Möglichst viel Wissen retten
Da in der Schweiz, unter anderem wegen fehlender finanzieller Mittel, keine Partituren angefertigt werden, sammelt, konserviert, katalogisiert, archiviert und digitalisiert das Schweizer Tanzarchiv nicht ausschliesslich, sondern geht auch aktiv auf Tanzschaffende zu und führt mit ihnen Interviews durch.
«Für uns ist es wichtig, möglichst viele verschiedene Materialien zu haben, denn den Gegenstand ‹Tanz› haben wir ja schlicht und einfach nicht.
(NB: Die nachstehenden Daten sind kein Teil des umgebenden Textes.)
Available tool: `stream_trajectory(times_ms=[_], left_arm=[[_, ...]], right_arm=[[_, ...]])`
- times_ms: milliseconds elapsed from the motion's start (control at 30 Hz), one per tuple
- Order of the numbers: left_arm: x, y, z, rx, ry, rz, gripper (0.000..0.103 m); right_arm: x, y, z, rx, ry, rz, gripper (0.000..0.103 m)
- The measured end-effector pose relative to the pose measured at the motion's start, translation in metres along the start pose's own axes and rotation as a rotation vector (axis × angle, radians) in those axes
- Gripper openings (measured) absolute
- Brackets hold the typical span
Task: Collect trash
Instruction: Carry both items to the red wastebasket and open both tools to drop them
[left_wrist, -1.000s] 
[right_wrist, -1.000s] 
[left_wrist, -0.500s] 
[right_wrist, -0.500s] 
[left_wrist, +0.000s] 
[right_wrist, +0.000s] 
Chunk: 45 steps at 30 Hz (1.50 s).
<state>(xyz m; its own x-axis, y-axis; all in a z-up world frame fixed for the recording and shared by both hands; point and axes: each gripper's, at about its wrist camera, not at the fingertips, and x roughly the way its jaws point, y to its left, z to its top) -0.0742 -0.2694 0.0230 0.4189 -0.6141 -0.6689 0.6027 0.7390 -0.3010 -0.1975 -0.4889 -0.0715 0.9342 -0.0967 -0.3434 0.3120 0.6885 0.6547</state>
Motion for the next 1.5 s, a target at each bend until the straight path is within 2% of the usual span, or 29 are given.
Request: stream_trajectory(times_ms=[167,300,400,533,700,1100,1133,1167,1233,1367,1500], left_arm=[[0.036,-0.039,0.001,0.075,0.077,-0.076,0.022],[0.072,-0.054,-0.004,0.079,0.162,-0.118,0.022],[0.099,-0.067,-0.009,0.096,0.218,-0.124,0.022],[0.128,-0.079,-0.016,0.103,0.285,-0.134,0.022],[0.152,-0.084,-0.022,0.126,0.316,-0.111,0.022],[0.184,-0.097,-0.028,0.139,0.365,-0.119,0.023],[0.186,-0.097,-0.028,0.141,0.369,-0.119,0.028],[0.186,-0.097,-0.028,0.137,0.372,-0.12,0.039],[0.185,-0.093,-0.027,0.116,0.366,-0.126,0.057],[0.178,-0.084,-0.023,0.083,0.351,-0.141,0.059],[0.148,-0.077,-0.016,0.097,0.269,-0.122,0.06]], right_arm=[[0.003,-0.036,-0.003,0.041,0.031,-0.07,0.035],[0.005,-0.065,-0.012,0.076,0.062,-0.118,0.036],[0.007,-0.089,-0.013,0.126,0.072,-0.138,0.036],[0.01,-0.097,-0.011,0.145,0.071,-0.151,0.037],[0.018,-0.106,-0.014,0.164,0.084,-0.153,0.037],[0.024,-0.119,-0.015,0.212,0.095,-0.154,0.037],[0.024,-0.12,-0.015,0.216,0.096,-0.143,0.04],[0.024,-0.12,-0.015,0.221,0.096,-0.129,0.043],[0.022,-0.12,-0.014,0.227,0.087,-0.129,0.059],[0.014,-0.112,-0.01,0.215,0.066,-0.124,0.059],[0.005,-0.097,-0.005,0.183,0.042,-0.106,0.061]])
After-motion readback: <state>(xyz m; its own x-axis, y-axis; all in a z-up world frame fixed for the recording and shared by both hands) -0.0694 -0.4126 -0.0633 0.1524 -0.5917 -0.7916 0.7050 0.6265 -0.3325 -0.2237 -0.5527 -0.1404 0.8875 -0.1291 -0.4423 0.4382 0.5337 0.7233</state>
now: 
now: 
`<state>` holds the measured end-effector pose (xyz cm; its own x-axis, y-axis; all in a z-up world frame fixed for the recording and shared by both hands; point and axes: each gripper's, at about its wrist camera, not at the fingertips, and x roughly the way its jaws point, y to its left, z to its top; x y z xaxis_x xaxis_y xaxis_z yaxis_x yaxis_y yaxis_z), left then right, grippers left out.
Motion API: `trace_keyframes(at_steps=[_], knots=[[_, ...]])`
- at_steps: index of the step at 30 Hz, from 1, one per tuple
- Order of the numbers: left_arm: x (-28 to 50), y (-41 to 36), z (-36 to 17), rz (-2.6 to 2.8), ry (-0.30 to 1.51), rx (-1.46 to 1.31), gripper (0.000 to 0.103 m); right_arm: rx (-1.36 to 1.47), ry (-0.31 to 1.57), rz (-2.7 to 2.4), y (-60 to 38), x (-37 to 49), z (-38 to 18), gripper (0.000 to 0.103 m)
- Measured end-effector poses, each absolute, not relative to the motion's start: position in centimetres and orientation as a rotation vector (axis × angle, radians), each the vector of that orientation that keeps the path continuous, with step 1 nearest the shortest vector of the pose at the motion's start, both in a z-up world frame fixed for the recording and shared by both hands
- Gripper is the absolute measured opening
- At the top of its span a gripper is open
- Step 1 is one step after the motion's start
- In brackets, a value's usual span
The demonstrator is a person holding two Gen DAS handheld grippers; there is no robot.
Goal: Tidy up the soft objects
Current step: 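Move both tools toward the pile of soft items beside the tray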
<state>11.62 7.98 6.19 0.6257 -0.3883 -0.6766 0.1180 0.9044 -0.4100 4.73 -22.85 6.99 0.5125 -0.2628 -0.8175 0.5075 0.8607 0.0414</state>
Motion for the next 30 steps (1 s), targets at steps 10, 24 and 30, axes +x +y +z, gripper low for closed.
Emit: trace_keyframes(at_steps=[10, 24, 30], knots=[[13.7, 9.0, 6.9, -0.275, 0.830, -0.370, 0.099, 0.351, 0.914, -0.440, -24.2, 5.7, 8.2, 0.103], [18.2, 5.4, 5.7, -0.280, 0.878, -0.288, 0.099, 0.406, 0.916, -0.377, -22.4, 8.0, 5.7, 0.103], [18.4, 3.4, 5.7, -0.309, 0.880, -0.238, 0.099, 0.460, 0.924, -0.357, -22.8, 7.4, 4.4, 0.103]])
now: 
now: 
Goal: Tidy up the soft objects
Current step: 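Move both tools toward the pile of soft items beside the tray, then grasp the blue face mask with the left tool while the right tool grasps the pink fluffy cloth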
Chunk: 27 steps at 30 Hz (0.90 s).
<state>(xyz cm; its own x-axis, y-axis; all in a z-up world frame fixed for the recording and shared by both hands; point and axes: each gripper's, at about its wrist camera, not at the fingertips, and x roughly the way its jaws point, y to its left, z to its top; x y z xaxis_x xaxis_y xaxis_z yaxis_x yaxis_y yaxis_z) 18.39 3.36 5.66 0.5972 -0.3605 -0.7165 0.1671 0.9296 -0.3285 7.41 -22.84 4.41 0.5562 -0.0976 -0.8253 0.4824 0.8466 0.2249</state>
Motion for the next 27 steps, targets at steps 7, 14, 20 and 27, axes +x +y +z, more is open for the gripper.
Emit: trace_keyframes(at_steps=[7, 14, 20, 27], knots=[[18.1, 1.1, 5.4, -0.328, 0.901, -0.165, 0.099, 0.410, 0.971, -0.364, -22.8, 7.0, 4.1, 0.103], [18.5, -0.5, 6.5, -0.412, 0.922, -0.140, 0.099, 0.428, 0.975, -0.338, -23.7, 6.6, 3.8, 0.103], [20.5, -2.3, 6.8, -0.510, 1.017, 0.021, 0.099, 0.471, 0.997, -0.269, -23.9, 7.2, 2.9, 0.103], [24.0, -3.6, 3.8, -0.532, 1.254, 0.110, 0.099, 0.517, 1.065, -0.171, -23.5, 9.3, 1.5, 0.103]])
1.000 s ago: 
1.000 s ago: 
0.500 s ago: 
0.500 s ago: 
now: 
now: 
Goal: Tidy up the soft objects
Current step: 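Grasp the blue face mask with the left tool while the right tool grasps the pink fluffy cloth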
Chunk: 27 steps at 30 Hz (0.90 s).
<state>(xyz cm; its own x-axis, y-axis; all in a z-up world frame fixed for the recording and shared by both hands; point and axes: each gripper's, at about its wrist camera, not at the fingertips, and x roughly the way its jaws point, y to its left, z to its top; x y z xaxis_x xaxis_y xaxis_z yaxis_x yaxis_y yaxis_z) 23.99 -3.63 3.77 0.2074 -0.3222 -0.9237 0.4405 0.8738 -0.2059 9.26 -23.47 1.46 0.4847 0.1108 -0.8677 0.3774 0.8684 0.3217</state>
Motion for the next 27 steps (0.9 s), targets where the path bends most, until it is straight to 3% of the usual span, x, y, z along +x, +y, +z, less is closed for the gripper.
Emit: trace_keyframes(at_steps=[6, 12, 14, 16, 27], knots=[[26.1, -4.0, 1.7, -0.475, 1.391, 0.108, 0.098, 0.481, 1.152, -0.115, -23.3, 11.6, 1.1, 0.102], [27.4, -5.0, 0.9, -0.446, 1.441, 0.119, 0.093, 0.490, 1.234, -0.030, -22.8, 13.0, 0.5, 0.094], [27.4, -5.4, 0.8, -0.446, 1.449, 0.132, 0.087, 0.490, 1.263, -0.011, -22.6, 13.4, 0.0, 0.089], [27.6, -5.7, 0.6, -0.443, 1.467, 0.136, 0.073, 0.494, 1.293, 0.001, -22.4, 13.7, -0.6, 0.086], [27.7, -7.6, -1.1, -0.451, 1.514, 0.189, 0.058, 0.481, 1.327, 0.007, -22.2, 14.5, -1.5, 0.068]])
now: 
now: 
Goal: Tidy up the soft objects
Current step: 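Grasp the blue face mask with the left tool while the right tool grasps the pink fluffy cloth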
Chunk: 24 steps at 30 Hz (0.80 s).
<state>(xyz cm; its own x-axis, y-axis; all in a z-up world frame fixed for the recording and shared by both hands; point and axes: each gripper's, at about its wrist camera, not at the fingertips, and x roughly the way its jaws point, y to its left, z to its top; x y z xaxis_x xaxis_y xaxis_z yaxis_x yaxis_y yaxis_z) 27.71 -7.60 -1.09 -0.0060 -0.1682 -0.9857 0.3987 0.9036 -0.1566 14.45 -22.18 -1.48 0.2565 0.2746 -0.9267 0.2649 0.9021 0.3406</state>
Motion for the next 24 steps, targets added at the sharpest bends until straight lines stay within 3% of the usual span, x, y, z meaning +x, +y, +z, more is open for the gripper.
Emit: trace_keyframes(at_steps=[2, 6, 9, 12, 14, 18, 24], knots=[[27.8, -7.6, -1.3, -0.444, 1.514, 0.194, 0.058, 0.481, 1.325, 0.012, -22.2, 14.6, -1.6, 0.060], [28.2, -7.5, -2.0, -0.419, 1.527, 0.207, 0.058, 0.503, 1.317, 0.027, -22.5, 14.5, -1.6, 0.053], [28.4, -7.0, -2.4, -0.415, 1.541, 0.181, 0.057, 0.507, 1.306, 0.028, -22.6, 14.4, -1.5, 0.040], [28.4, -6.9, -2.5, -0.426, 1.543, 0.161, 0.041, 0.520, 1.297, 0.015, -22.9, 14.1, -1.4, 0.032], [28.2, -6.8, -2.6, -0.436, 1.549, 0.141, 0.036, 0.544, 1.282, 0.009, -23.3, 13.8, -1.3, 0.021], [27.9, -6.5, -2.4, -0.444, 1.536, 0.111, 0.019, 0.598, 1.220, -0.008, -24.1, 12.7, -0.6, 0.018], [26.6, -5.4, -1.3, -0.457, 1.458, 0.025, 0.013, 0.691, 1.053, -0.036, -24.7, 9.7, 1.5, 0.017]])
Spuren jeglicher Art sind wertvoll, vor allem auch schriftliche: persönliche Notizen, aufgeschriebene Gedanken», erklärt die Co-Direktorin Beate Schlichenmaier.
Vor der Mulde bewahren
Trotz aller Bestrebungen geht nach wie vor Wissen verloren und noch immer muss sich das Schweizer Tanzarchiv darum bemühen, in der Öffentlichkeit wahrgenommen zu werden.
«Die Hauptgründe, warum Sammlungen abhandenkommen», erklärt Schlichenmaier, «sind die Unkenntnis von deren Wert, aber auch Unachtsamkeit. Es passiert immer wieder, dass wir einen Anruf bekommen und von Erben eingeladen werden, schnell noch eine Sammlung zu inspizieren, bevor am nächsten Tag der Muldenservice kommt.»